Where in the entries below does "brick" appear? Copy every line that has it.

Collected data
==*==

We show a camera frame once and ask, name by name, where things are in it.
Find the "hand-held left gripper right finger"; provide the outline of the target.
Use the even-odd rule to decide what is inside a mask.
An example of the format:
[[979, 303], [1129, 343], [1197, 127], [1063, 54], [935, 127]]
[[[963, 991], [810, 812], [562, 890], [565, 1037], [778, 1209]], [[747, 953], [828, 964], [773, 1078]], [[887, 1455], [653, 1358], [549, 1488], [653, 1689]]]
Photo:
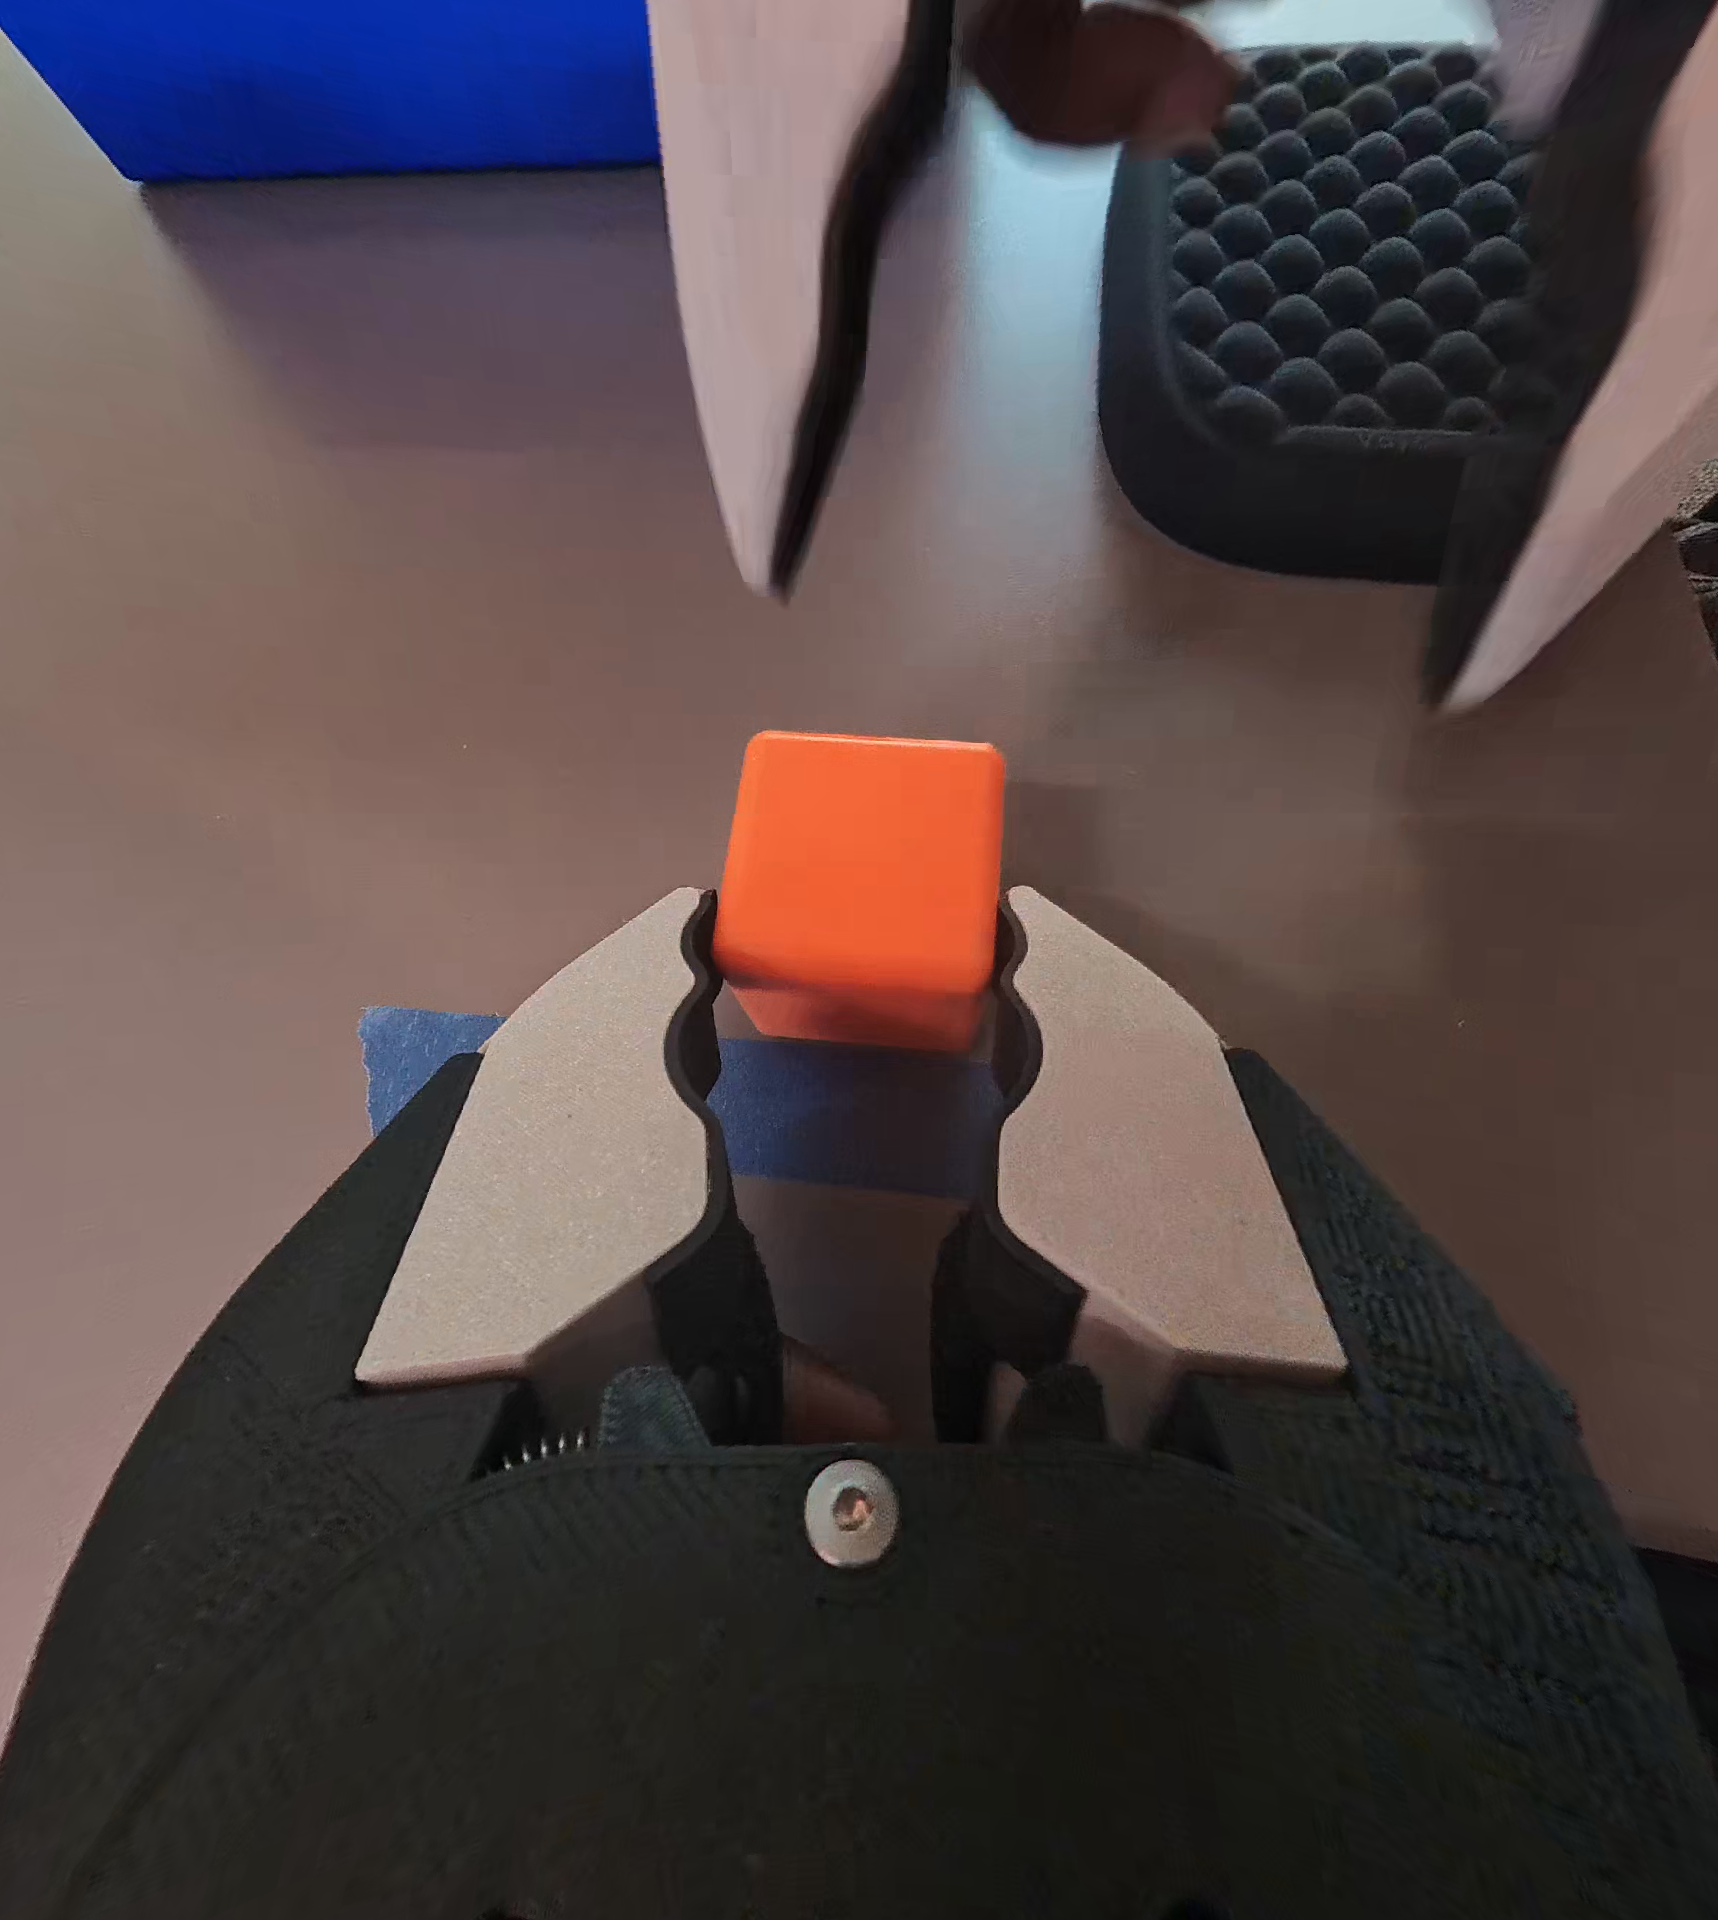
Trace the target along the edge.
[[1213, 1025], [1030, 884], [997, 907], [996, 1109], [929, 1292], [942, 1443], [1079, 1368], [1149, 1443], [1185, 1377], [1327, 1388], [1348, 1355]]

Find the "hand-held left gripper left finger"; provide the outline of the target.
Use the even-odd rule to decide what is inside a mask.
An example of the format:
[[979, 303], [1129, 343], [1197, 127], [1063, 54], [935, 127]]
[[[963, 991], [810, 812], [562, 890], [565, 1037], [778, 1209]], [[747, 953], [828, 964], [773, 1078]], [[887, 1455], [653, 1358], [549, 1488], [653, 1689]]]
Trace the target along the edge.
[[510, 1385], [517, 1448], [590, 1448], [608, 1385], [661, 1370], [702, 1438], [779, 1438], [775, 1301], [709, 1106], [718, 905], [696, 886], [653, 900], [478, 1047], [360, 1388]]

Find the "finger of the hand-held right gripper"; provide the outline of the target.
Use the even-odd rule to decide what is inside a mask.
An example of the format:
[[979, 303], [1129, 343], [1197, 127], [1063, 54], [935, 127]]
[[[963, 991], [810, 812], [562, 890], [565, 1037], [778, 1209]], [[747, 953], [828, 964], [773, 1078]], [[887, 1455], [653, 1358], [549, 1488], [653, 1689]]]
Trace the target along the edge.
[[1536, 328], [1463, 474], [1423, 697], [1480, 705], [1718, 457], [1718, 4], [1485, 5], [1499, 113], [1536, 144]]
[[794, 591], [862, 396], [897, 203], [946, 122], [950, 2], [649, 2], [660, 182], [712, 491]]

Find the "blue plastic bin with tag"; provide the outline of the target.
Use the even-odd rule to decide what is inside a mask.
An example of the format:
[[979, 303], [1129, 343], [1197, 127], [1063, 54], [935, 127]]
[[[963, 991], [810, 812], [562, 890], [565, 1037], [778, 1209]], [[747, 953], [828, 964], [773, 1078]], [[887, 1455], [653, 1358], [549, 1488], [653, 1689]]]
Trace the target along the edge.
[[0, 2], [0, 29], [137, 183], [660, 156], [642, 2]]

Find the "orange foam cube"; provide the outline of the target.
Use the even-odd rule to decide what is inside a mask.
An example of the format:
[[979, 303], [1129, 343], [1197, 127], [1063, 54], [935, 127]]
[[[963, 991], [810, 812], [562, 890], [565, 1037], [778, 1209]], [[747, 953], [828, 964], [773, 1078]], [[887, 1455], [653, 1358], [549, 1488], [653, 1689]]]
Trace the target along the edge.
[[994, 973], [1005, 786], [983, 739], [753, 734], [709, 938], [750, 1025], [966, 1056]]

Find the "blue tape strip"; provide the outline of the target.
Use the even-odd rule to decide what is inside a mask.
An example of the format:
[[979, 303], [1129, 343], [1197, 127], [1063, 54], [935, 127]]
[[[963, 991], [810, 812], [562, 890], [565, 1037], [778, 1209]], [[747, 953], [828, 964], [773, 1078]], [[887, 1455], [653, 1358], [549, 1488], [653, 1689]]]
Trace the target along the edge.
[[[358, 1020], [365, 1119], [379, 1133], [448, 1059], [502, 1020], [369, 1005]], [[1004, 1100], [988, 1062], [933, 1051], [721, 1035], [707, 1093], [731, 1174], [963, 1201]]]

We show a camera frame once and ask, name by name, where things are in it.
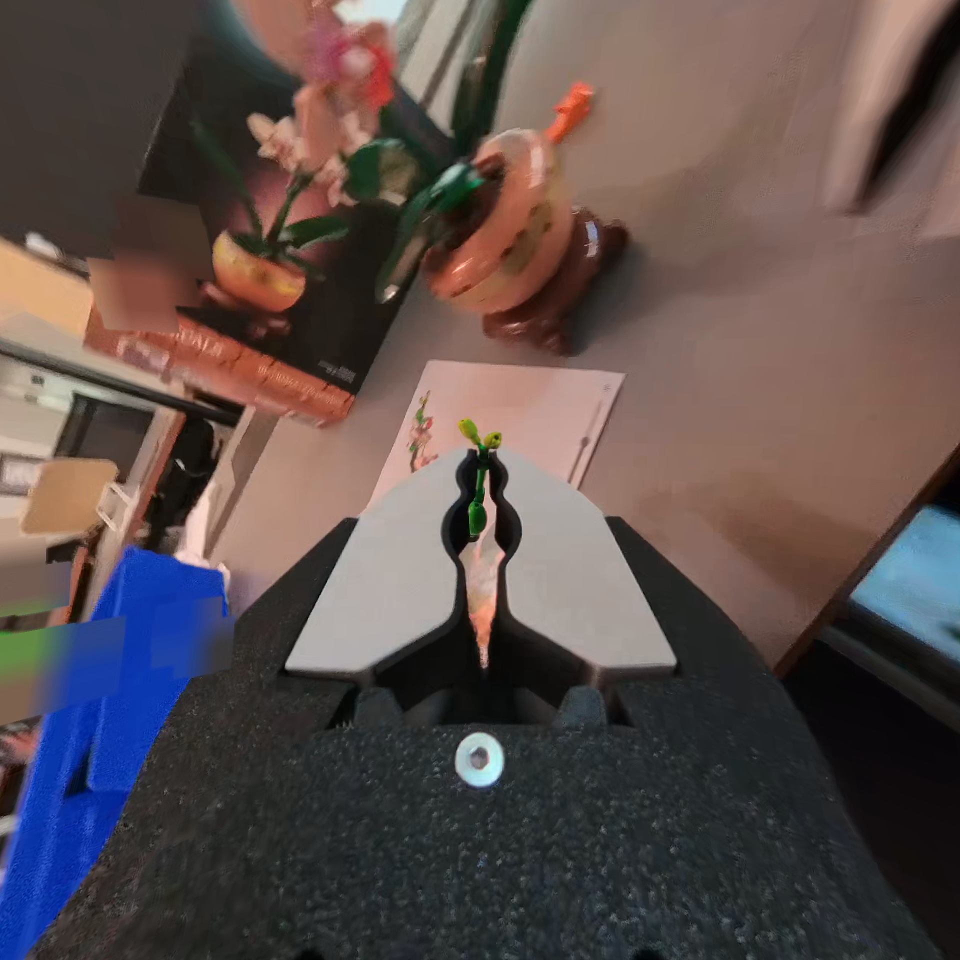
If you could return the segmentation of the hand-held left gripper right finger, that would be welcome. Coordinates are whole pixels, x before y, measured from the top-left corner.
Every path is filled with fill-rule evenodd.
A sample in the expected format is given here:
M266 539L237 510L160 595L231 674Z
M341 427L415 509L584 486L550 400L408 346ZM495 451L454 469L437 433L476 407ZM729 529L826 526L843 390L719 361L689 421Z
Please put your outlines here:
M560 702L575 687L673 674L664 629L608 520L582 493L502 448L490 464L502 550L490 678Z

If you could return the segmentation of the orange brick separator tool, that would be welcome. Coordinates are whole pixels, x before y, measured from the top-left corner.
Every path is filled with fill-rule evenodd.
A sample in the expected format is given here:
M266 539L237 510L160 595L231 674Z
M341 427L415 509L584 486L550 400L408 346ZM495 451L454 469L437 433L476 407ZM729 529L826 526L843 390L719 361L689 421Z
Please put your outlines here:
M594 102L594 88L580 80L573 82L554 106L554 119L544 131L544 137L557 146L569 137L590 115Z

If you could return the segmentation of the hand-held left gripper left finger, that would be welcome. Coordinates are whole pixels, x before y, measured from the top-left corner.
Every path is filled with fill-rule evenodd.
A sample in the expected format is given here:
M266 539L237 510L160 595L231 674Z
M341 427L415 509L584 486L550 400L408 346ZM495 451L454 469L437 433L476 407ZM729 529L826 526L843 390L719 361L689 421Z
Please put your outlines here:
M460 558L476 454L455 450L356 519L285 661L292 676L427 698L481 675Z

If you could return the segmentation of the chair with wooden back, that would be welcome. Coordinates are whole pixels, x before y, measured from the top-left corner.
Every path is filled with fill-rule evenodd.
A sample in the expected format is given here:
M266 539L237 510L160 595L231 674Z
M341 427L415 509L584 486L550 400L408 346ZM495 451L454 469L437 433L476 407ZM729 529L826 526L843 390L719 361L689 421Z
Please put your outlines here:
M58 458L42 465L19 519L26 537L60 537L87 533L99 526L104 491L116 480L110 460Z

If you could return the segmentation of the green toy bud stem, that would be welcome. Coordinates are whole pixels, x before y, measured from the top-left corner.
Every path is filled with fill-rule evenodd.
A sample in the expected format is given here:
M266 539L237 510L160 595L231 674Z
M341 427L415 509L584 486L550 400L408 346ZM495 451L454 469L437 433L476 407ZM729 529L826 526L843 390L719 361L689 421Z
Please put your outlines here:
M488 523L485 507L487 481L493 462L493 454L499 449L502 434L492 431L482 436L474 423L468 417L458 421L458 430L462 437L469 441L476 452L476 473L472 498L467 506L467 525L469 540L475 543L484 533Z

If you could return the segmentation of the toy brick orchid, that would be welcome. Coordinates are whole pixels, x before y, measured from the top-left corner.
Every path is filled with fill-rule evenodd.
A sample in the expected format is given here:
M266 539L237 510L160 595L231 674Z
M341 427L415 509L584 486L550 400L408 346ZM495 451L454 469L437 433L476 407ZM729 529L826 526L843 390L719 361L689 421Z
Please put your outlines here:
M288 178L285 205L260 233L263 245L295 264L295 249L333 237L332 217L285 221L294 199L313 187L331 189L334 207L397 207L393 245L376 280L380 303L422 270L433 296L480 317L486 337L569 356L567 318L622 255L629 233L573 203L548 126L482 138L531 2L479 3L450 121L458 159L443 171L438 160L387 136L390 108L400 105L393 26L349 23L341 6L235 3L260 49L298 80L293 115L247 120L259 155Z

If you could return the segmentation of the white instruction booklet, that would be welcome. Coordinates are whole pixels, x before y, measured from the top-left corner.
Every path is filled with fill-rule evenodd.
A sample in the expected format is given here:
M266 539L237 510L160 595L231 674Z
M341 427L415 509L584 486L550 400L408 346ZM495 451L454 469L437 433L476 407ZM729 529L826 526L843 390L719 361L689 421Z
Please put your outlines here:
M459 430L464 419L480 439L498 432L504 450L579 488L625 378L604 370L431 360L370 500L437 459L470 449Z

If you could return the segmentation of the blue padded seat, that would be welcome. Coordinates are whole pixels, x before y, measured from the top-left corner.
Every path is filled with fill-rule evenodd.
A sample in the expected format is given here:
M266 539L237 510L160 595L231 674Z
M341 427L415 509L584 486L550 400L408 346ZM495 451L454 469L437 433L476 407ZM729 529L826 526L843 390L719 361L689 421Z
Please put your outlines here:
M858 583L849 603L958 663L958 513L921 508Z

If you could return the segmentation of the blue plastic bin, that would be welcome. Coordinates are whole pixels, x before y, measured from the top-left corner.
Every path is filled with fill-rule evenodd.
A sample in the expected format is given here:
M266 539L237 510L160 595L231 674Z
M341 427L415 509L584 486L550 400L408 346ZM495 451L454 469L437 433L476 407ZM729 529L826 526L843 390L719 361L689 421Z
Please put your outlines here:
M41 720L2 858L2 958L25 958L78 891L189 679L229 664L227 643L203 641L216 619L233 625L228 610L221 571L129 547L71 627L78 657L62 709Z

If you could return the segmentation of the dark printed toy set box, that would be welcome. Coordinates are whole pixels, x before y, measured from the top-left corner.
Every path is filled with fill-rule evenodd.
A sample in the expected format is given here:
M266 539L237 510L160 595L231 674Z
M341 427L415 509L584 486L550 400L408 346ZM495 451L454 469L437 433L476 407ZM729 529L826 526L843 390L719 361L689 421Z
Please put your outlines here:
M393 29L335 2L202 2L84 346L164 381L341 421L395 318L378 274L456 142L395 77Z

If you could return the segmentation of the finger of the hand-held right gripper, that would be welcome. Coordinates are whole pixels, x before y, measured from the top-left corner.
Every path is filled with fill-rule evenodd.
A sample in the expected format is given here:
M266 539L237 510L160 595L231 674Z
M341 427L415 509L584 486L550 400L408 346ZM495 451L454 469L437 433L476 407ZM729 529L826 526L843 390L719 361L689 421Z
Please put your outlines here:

==*==

■ SOLVED PROBLEM ■
If you could return the segmentation of the orange brick separator tool, that would be welcome. Coordinates are whole pixels, x before y, measured from the top-left corner.
If you could return the segmentation of the toy brick orchid, that would be welcome. Coordinates are whole pixels, x before y, measured from the top-left corner.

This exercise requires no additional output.